Every line of the listing below needs to be reproduced exactly.

Task data:
- - - -

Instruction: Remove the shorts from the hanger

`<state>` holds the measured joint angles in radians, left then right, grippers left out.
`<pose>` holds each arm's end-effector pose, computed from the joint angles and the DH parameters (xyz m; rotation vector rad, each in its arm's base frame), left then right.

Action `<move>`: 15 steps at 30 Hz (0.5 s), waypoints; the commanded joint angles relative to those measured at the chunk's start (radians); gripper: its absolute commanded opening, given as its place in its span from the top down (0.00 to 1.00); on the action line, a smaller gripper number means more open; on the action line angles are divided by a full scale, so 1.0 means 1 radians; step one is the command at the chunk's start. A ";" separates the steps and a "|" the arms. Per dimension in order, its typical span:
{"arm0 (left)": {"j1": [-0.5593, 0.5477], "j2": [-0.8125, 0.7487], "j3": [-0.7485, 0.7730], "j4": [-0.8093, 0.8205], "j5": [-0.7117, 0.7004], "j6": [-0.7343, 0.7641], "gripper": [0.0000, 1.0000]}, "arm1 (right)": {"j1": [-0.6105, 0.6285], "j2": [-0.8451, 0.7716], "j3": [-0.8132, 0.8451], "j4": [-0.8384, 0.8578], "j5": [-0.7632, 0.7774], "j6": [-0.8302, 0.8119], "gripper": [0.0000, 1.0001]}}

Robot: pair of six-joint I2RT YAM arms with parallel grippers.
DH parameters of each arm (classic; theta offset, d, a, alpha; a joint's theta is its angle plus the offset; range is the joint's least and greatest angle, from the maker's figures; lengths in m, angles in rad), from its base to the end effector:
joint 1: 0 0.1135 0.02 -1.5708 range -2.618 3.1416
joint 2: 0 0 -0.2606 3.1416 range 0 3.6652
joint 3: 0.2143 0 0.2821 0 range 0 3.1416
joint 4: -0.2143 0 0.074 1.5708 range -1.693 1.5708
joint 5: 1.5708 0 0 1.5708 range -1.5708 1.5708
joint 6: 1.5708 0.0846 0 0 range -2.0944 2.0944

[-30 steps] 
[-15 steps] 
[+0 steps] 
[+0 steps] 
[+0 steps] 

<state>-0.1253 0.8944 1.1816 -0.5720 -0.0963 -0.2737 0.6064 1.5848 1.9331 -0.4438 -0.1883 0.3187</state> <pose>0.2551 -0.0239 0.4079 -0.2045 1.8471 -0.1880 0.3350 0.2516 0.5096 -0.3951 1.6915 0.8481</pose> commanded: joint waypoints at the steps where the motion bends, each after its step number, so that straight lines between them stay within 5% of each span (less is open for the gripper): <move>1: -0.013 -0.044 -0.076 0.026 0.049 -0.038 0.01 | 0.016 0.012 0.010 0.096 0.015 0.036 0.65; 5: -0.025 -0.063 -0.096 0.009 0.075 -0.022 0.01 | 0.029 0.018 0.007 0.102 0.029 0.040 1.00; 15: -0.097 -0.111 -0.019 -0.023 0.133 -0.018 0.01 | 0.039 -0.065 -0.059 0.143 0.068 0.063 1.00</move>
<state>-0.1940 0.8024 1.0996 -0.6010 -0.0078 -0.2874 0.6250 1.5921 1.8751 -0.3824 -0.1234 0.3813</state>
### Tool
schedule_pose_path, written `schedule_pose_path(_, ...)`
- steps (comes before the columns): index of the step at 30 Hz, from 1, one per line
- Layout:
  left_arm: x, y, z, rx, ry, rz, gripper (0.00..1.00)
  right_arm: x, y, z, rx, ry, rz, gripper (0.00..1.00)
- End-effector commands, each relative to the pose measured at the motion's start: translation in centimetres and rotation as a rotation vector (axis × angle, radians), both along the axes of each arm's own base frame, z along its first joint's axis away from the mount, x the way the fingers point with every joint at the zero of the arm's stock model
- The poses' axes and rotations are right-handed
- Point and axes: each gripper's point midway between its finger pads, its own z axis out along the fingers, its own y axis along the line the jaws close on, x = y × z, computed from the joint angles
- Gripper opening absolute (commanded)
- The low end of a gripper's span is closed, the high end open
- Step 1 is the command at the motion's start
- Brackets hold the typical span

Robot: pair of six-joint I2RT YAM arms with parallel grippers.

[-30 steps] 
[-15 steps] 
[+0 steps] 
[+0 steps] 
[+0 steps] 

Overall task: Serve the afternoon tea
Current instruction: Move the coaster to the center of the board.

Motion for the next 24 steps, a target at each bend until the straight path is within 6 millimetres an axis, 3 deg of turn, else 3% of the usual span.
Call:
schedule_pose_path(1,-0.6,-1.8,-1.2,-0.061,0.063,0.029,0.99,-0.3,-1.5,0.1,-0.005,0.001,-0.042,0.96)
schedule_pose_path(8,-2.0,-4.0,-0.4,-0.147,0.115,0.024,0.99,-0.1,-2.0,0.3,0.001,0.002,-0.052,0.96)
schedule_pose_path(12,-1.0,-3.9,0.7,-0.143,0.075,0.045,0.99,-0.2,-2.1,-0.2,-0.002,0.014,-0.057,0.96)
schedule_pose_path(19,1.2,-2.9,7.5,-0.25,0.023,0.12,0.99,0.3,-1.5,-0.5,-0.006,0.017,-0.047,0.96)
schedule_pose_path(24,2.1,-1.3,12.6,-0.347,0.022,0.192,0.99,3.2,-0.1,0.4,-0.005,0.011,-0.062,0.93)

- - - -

Answer to this task:
Instruction: Remove the shorts from the hanger

`<state>` holds the measured joint angles in radians, left then right, grippers left out.
`<pose>` holds each arm's end-effector pose, computed from the joint angles and the DH parameters (xyz m; rotation vector rad, each in its arm's base frame), left then right.

Action `<move>`: 15 steps at 30 Hz (0.5 s), waypoints; the commanded joint angles relative to those measured at the chunk's start (radians); gripper: its absolute commanded opening, given as its place in its span from the top down (0.00 to 1.00); on the action line, a smaller gripper number means more open; on the action line angles are divided by a full scale, so 1.0 means 1 radians; step one is the command at the chunk's start. A ";" separates the steps and a "|" the arms. Per dimension in order, its typical span:
{"arm0 (left)": {"j1": [-0.5593, 0.5477], "j2": [-0.8125, 0.7487], "j3": [-0.7485, 0.7730], "j4": [-0.8093, 0.8205], "j5": [-0.7117, 0.7004], "j6": [-0.7343, 0.7641], "gripper": [0.0000, 1.0000]}, "arm1 (right)": {"j1": [-0.6105, 0.6285], "j2": [-0.8451, 0.7716], "j3": [-0.8132, 0.8451], "j4": [-0.8384, 0.8578], "j5": [-0.7632, 0.7774], "j6": [-0.8302, 0.8119], "gripper": [0.0000, 1.0001]}}

Robot: pair of six-joint I2RT YAM arms with parallel grippers.
DH parameters of each arm (classic; theta offset, d, a, alpha; a joint's theta is its angle plus the offset; range is the joint's least and greatest angle, from the maker's figures; lengths in m, angles in rad), from its base to the end effector:
joint 1: 0 0.1135 0.02 -1.5708 range -2.618 3.1416
joint 2: 0 0 -0.2606 3.1416 range 0 3.6652
joint 3: 0.2143 0 0.2821 0 range 0 3.1416
joint 4: -0.2143 0 0.074 1.5708 range -1.693 1.5708
joint 5: 1.5708 0 0 1.5708 range -1.5708 1.5708
joint 6: 1.5708 0.0846 0 0 range -2.0944 2.0944

[-30 steps] 
[-15 steps] 
[+0 steps] 
[+0 steps] 
[+0 steps] 

<state>-0.1253 0.8944 1.1816 -0.5720 -0.0963 -0.2737 0.6064 1.5848 1.9331 -0.4438 -0.1883 0.3187</state> <pose>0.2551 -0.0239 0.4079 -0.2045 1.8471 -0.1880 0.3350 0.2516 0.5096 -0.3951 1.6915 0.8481</pose> commanded: joint waypoints at the steps where the motion bends, each after its step number, so that straight lines between them stay within 5% of each span (less is open for the gripper): <move>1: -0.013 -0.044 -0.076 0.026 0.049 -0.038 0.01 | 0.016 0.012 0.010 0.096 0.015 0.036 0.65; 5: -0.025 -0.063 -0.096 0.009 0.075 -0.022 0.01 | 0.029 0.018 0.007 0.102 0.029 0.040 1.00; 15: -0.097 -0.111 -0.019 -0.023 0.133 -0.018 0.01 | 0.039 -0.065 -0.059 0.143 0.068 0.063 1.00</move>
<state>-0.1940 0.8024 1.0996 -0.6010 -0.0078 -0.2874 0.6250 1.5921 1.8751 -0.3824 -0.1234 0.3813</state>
### Tool
schedule_pose_path, written `schedule_pose_path(_, ...)`
- steps (comes before the columns): index of the step at 30 Hz, from 1, one per line
- Layout:
  left_arm: x, y, z, rx, ry, rz, gripper (0.00..1.00)
  right_arm: x, y, z, rx, ry, rz, gripper (0.00..1.00)
- End-effector commands, each relative to the pose measured at the motion's start: translation in centimetres and rotation as a rotation vector (axis × angle, radians), both along the axes of each arm's own base frame, z along its first joint's axis away from the mount, x the way the fingers point with every joint at the zero of the arm's stock model
- The poses' axes and rotations are right-handed
- Point and axes: each gripper's point midway between its finger pads, its own z axis out along the fingers, its own y axis along the line the jaws close on, x = y × z, computed from the joint angles
- Gripper opening absolute (commanded)
- The low end of a gripper's span is closed, the high end open
- Step 1 is the command at the motion's start
- Brackets hold the typical span

Robot: pair of six-joint I2RT YAM arms with parallel grippers.

[-30 steps] 
[-15 steps] 
[+0 steps] 
[+0 steps] 
[+0 steps] 

Overall task: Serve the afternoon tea
Current instruction: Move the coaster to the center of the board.

Motion for the next 24 steps, a target at each bend until the straight path is within 6 millimetres an axis, 3 deg of turn, else 3% of the usual span.
Call:
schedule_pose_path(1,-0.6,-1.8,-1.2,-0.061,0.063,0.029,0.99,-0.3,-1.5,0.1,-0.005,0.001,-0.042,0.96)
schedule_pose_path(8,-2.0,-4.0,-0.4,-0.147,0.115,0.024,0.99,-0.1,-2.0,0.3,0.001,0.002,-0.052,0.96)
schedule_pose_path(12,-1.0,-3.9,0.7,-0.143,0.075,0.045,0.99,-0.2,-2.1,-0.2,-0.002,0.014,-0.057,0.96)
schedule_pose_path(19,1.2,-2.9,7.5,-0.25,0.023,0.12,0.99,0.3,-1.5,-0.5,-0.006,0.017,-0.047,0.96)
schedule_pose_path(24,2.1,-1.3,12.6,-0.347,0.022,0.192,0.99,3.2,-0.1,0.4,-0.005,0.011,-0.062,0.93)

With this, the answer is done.